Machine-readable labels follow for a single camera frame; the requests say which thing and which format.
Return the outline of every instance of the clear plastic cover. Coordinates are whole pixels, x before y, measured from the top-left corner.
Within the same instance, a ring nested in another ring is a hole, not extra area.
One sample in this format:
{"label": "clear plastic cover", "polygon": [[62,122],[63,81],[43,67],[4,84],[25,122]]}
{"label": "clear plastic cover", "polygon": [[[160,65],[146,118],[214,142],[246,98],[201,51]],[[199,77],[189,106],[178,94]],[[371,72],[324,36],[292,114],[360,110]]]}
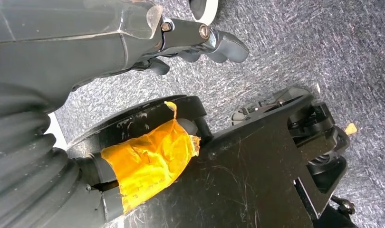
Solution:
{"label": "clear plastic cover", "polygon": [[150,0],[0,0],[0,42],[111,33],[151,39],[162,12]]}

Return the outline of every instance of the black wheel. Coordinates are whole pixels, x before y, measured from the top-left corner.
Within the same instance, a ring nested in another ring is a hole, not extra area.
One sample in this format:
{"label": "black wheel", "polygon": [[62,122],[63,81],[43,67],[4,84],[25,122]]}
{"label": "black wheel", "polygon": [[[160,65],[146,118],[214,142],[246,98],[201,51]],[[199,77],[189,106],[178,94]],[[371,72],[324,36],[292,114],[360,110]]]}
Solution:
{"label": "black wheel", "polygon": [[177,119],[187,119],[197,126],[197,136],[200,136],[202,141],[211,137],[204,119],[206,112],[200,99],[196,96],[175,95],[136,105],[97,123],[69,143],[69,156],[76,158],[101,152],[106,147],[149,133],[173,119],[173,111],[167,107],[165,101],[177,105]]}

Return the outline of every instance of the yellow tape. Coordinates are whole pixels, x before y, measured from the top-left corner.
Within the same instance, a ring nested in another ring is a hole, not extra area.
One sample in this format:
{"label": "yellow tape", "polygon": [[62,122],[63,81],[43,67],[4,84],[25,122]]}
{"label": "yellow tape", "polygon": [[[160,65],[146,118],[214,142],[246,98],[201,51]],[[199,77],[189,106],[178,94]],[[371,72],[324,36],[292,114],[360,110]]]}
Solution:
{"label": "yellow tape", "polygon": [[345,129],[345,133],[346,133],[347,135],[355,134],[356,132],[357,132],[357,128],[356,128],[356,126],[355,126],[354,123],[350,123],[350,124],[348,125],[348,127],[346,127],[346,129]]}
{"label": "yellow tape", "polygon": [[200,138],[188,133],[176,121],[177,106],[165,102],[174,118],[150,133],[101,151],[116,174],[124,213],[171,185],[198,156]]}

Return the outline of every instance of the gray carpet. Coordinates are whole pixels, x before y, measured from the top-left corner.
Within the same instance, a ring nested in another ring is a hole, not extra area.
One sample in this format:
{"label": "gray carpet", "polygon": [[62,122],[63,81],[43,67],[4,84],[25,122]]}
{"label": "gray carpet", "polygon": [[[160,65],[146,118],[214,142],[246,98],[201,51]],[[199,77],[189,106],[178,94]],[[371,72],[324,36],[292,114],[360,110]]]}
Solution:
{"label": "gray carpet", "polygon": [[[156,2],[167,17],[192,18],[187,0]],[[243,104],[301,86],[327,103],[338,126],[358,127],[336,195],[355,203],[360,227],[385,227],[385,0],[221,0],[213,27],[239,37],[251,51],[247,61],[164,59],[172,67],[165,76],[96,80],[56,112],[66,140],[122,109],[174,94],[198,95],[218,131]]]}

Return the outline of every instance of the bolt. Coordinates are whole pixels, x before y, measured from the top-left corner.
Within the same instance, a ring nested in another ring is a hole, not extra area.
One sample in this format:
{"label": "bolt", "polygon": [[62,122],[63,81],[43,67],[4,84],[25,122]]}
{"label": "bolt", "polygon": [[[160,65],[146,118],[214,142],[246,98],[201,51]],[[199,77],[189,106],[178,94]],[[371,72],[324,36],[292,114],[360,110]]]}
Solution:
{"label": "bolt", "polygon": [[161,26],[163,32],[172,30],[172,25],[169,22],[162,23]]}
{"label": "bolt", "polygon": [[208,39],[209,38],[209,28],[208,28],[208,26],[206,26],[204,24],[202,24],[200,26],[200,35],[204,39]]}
_ _ _ _ _ _ _
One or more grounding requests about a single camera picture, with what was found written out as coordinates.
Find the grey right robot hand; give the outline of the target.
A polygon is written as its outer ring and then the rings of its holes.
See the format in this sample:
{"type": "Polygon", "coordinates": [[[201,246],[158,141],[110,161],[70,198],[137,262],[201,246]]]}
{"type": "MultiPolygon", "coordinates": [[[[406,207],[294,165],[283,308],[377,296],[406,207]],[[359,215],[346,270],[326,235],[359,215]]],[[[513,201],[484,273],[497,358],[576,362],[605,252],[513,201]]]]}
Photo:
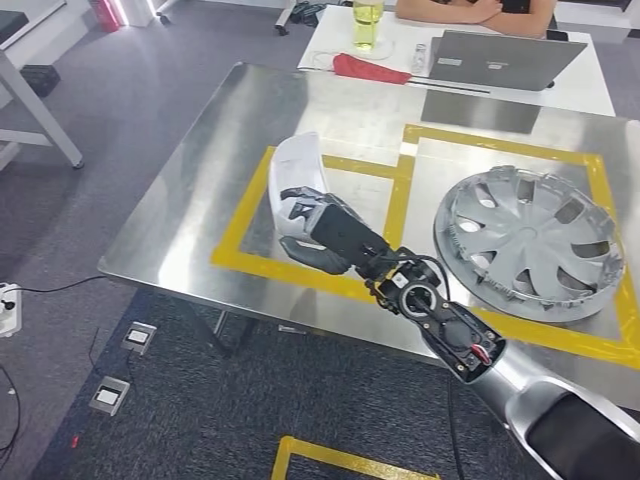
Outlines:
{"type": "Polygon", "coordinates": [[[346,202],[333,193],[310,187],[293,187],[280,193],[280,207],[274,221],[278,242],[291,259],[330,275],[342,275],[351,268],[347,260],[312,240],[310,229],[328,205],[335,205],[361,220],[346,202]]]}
_ _ _ _ _ _ _
→ WORK TASK
Above are the records; return the lines in them from the one with "Machine-readable labels follow" to the one with "Return the outline of every instance of the black", inclusive, exactly and without images.

→ RESULT FOR THIS EXERCISE
Machine-readable labels follow for a single camera frame; the requests say which thing and which format.
Return the outline of every instance of the clear plastic cover. Coordinates are whole pixels, x before y, measured from the top-left corner.
Within the same instance, a ring nested in another ring is a hole, not extra area.
One sample in this format:
{"label": "clear plastic cover", "polygon": [[62,122],[63,81],[43,67],[4,84],[25,122]]}
{"label": "clear plastic cover", "polygon": [[[160,65],[146,118],[214,142],[246,98],[201,51]],[[199,77],[189,106],[178,94]],[[371,72],[324,36],[292,114],[360,110]]]}
Solution:
{"label": "clear plastic cover", "polygon": [[150,0],[0,0],[0,42],[111,33],[151,39],[162,12]]}

Return the outline of every instance of the black wheel. Coordinates are whole pixels, x before y, measured from the top-left corner.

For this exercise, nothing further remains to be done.